#### Aim of the task
The whole listing is to be given again without alteration, except that its pictures are dropped.

*-*-*

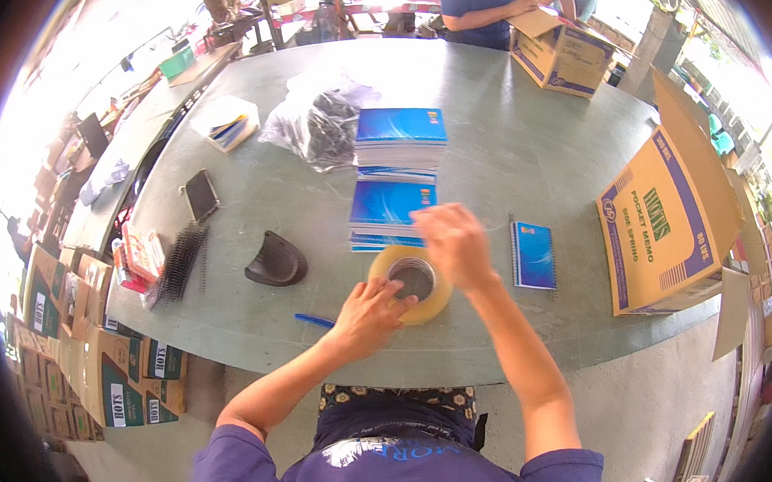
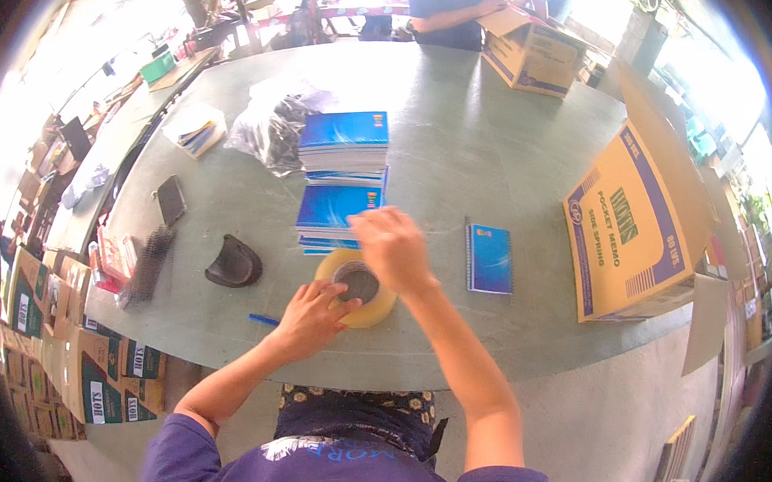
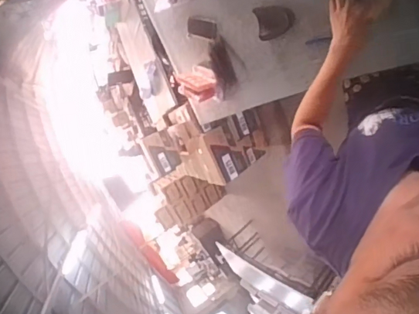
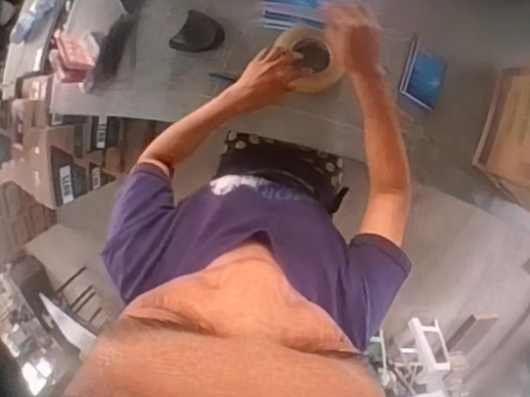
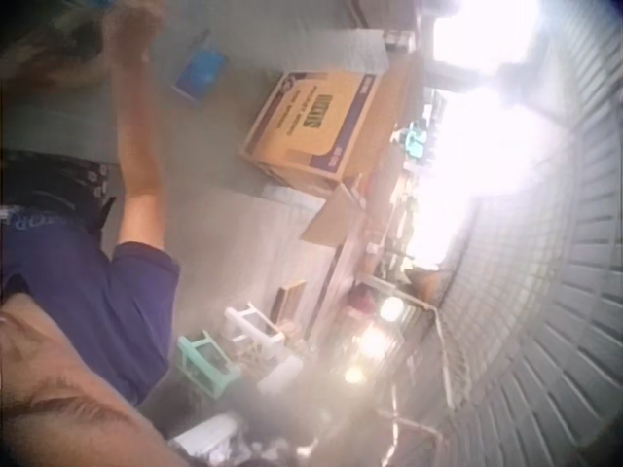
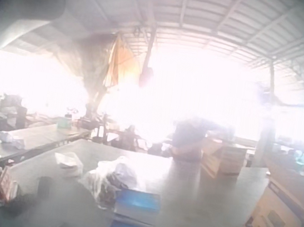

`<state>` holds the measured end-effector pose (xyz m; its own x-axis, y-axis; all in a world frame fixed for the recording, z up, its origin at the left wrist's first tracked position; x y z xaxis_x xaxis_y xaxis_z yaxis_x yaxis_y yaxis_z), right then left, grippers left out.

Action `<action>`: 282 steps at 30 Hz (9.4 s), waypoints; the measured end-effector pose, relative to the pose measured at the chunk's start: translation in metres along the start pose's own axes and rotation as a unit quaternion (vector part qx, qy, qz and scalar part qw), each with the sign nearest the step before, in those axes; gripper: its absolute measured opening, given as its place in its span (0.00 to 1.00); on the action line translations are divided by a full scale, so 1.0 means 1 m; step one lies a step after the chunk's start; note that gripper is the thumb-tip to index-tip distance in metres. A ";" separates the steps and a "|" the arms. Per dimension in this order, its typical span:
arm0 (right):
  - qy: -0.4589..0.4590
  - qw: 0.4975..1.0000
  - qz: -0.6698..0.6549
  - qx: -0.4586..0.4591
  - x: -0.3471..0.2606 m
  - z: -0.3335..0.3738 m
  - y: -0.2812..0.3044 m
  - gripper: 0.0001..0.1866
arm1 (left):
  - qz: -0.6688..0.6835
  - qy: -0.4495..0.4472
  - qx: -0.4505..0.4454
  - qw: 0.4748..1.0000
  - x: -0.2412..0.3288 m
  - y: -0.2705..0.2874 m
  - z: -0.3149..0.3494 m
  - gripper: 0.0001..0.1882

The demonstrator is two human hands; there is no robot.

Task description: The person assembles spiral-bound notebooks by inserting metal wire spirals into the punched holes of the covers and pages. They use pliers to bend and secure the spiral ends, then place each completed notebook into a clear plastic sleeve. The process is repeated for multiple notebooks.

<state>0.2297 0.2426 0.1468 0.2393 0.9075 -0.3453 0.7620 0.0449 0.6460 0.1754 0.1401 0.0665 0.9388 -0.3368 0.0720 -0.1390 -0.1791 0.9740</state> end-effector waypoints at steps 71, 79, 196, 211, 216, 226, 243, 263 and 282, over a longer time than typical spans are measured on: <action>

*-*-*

#### Solution
`<state>` holds the measured end-effector pose (xyz m; its own x-axis, y-axis; all in a world frame fixed for the recording, z up, its origin at the left wrist's first tracked position; x y z xaxis_x xaxis_y xaxis_z yaxis_x yaxis_y yaxis_z), right then left, grippers left out.

Action `<action>`: 282 steps at 30 Hz (9.4 s), waypoints; the measured end-effector pose, relative to the pose measured at the chunk's start: translation in metres along the start pose's own axes and rotation as a unit quaternion (vector part qx, qy, qz and scalar part qw), each with the sign nearest the step before, in those axes; gripper: its absolute measured opening, given as its place in its span (0.00 to 1.00); on the action line translations are divided by a full scale, so 1.0 means 1 m; step one lies a step after the chunk's start; note that gripper is the thumb-tip to index-tip distance in metres. A ";" separates the steps and a "|" the arms. Per dimension in this order, its typical span:
arm0 (right):
  - qy: -0.4589..0.4590
  - qw: 0.4975..1.0000
  - qz: -0.6698..0.6549
  - qx: -0.4586..0.4591
  - x: -0.3471..0.2606 m
  - z: -0.3335..0.3738 m
  - y: -0.2812..0.3044 m
  - gripper: 0.0001..0.1866
arm1 (left):
  - qz: -0.6688..0.6835
  - qy: -0.4495..0.4472
  - qx: -0.4505..0.4454
  - qw: 0.4748..1.0000
  - x: -0.2412..0.3288 m
  - y: -0.2705..0.2874 m
  - z: -0.3149..0.3494 m
  - gripper: 0.0001..0.1882

The demonstrator is two human hands; there is no robot.

Task description: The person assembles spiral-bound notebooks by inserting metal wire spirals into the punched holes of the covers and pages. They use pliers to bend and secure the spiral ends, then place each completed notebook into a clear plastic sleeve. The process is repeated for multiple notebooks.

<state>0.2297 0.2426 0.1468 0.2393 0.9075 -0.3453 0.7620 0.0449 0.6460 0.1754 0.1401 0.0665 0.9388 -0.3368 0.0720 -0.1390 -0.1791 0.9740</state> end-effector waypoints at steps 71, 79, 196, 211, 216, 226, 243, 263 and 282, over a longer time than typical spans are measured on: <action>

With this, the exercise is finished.